The post finishes with: ┬á”Based on all my knowledge and research till date, I can say this with 100% confidence – That the Coronavirus is not natural. It did not come from bats. China manufactured it”.

AAP FactCheck found five separate iterations of the Facebook post, here, here, here, here and here. In total the posts have been viewed over 100,000 times, shared over 1,950 times and received over 1,200 interactions.

Screenshot of Facebook post
 A Facebook post claims Japanese Professor Tasuku Honjo said the SARS-CoV-2 virus is man made. 

The Analysis

As unverified claims that COVID-19 originated at the Wuhan Institute of Virology continue to circulate, a Facebook post purports to quote Japan’s Professor Tasuku Honjo as saying “China manufactured” the SARS-CoV-2 coronavirus that causes COVID-19.

The April 26 Facebook post claims Prof Honjo said: “the Coronavirus is not natural. It did not come from bats. China manufactured it,” and that “if (the virus) is natural , it would adversely affect only those countries having the same temperature as China”.

A spokesperson from Kyoto University, where Prof Honjo, a researcher in molecular immunology, holds tenure, told AAP FactCheck in an email that the professor did not say any of the things outlined in the April 26 Facebook post. In a statement posted to the the Kyoto University website, Prof Honjo said he was saddened that his name had been used to spread false accusations and misinformation.

“At this stage, when all of our energies are needed to treat the ill, prevent the further spread of sorrow, and plan for a new beginning, the broadcasting of unsubstantiated claims regarding the origins of the disease is dangerously distracting,” the statement from Prof Honjo reads.

The April 26 Facebook post claims Prof Honjo said: “I have worked for 4 years in the Wuhan laboratory in China. I am fully acquainted with all the staff of that laboratory”.

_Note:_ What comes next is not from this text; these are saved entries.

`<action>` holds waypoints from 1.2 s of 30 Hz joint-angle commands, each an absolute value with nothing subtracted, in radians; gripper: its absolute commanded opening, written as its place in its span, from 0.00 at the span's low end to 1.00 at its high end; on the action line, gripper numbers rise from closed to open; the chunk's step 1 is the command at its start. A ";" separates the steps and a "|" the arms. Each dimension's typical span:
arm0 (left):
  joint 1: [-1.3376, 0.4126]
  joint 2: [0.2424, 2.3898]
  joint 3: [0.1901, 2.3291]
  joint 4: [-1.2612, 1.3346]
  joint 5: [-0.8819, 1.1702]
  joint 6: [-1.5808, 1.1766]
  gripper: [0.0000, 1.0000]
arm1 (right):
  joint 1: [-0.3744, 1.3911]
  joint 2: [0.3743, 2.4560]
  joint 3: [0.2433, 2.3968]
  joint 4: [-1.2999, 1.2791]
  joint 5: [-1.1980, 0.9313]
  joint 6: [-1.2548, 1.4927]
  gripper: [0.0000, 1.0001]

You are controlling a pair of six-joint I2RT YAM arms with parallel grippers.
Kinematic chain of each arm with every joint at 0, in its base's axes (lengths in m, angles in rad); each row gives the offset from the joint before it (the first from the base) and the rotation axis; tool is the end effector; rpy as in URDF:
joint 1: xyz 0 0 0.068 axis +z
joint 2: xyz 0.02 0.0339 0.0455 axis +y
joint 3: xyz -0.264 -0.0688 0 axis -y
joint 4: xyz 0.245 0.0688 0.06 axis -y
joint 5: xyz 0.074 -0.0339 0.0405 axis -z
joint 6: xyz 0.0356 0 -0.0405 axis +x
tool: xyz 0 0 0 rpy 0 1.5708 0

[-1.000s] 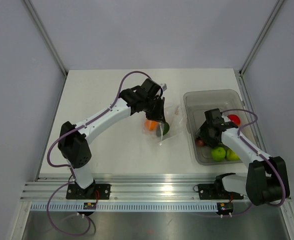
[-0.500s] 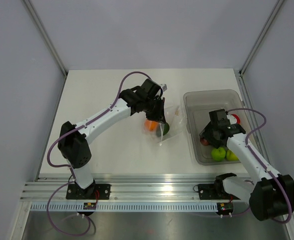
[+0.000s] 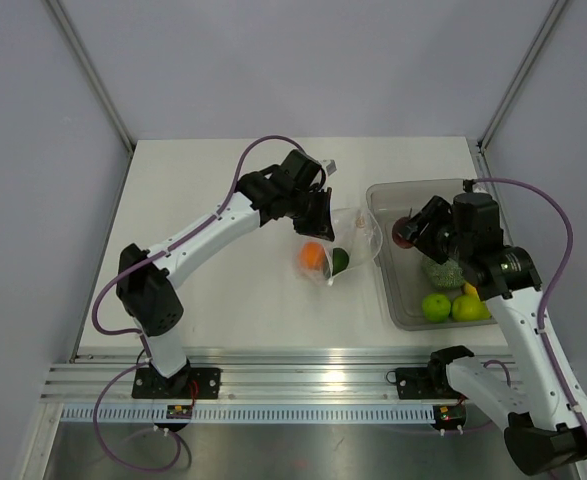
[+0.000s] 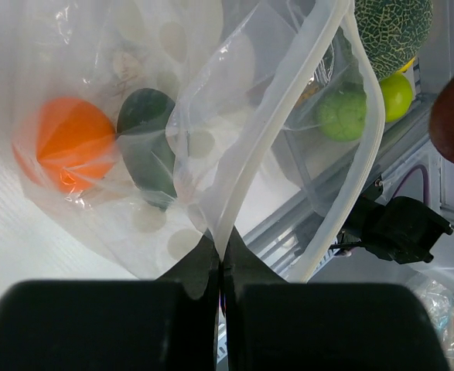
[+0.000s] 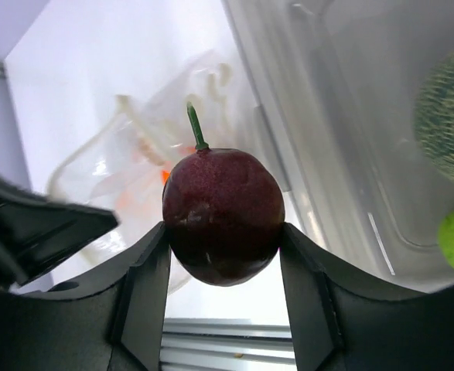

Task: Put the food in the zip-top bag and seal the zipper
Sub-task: Place the fake fruit in the zipper food storage bag, then adjust the fake fruit in the bin.

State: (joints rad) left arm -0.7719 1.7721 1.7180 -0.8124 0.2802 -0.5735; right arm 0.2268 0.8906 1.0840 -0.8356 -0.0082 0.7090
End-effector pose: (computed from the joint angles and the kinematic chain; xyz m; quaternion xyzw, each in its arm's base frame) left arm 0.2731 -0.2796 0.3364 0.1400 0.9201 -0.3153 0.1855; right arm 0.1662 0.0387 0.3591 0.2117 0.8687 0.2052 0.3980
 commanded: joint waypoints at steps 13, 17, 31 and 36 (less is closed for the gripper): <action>-0.770 1.772 1.733 -0.790 0.299 -0.566 0.00 | 0.564 1.146 1.215 -0.765 0.084 0.729 0.72; -0.770 1.766 1.735 -0.795 0.295 -0.557 0.00 | 0.561 1.138 1.229 -0.795 0.133 0.718 0.98; -0.770 1.756 1.706 -0.772 0.299 -0.552 0.00 | 0.215 0.985 1.106 -1.156 0.318 0.850 0.85; -0.770 1.738 1.686 -0.766 0.295 -0.537 0.00 | 0.213 0.881 0.974 -1.195 0.307 1.021 0.91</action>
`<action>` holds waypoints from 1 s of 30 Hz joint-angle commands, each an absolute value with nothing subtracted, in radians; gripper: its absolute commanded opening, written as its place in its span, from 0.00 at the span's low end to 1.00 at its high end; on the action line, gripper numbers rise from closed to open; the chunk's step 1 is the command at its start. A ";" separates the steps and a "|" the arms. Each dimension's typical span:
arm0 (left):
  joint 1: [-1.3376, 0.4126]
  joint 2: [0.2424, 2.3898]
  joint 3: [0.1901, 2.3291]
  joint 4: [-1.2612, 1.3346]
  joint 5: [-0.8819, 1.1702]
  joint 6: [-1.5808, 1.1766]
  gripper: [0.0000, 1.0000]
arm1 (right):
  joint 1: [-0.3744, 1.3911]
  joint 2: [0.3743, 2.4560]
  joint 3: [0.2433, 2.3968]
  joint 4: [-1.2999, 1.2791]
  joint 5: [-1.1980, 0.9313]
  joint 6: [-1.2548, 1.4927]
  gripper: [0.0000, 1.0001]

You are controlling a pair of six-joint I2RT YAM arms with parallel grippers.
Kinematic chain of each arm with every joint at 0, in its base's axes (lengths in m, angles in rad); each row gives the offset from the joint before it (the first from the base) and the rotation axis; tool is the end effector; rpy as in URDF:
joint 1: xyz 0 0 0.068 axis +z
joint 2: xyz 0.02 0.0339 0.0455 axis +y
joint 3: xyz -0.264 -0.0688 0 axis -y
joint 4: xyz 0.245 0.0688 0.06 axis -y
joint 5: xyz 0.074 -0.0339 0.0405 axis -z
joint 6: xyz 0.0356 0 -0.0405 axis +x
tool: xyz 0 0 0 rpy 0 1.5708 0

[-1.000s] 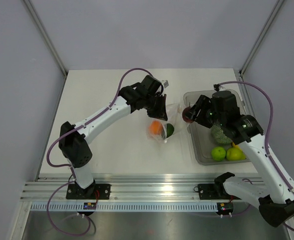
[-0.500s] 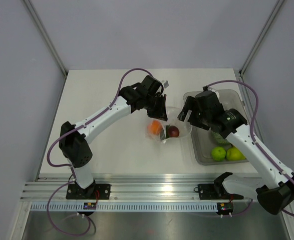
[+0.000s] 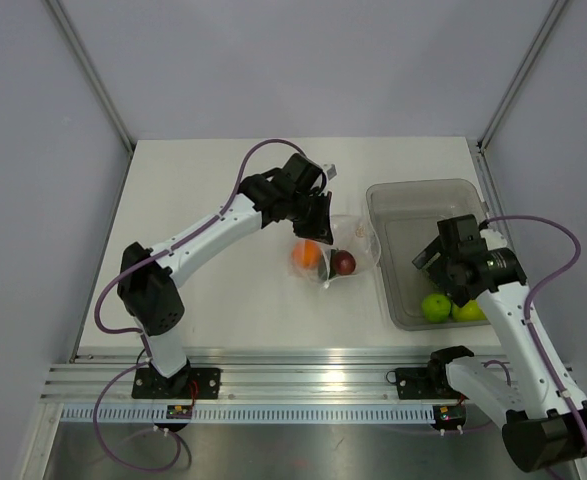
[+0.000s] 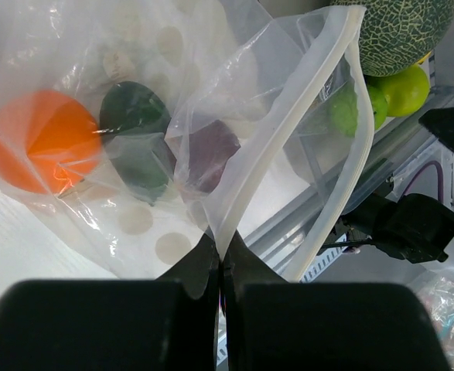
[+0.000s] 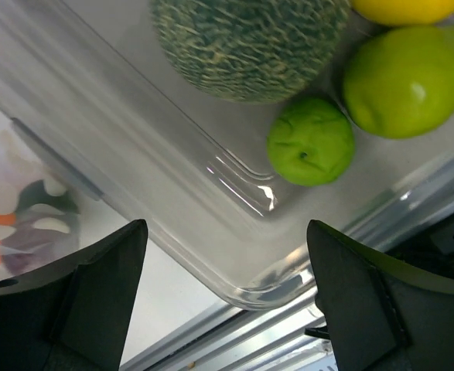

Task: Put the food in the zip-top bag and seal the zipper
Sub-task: Adjust the fake fruit in the bin.

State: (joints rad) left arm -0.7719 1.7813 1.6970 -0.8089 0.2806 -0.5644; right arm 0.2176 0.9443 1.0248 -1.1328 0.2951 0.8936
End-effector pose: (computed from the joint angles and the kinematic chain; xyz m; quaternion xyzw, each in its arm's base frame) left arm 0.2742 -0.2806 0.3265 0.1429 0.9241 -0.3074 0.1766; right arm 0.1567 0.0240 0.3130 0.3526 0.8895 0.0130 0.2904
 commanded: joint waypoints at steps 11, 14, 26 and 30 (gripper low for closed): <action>-0.770 1.692 1.611 -0.716 0.344 -0.537 0.00 | 0.213 0.893 0.864 -1.223 0.400 1.141 0.95; -0.770 1.693 1.612 -0.715 0.351 -0.534 0.00 | 0.213 0.942 0.861 -1.201 0.452 1.124 0.95; -0.770 1.704 1.615 -0.723 0.333 -0.529 0.00 | 0.199 1.017 0.741 -1.040 0.433 1.089 0.94; -0.770 1.713 1.623 -0.722 0.334 -0.532 0.00 | 0.199 1.020 0.726 -1.006 0.426 1.078 0.94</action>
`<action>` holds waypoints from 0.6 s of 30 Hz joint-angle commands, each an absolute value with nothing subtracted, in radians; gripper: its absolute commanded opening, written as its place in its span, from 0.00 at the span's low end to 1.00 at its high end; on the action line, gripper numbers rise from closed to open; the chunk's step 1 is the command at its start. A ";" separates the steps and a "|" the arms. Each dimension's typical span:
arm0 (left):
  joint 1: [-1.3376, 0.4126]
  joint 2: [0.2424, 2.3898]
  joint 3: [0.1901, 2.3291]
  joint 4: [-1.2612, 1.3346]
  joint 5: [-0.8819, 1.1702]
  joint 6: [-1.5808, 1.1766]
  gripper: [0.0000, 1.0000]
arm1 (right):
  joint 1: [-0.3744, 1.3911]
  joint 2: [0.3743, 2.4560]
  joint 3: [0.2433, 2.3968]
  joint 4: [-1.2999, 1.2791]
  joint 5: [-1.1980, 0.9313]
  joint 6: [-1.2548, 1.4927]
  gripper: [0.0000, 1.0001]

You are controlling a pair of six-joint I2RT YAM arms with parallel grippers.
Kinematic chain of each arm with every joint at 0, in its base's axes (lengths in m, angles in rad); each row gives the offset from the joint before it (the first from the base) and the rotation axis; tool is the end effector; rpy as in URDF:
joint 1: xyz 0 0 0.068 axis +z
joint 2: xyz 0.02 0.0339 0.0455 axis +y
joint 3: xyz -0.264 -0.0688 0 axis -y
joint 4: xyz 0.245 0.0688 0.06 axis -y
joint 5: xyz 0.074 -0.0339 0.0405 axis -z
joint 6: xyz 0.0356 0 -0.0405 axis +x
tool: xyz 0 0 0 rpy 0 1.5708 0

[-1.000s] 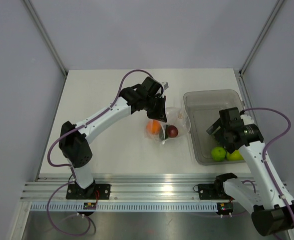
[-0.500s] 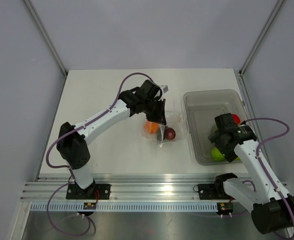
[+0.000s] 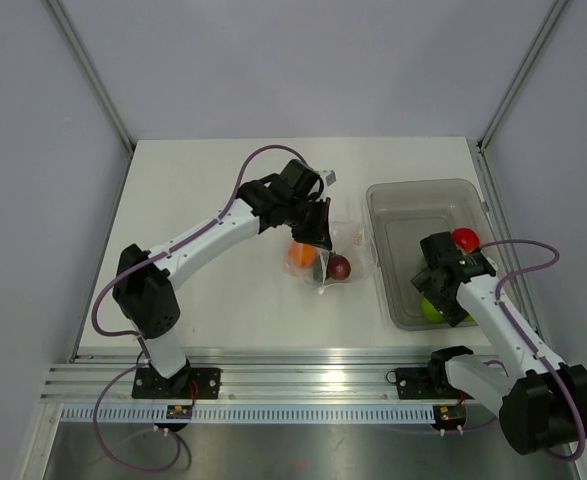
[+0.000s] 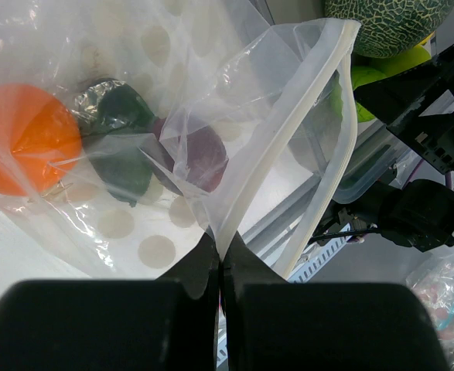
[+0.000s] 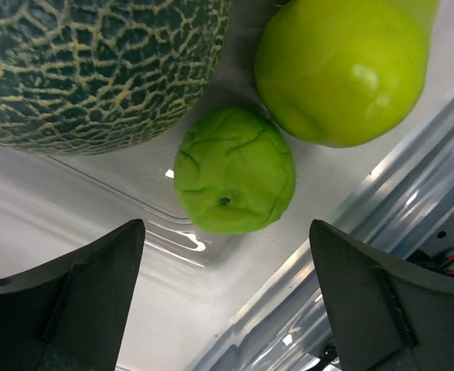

Prof Honjo has not worked at any Chinese laboratories, according to his Kyoto University biography. He studied medicine at Kyoto University, graduated with a Ph.D in medical chemistry, then took various posts at higher education institutions around Japan and fellowships in America. In 2018 Prof Honjo shared a Nobel Prize with James P. Allison for developing new immunotherapies to cancer.

The April 26 post‘s mention of “the Wuhan laboratory” is evidently a reference to the Wuhan Institute of Virology (WIV), a research centre in Wuhan, China which opened that country’s ┬áfirst level 4 biosafety laboratory in 2015.

Since February the WIV has become the target of conspiracy theories that claim the coronavirus escaped from a lab or was a manufactured bioweapon.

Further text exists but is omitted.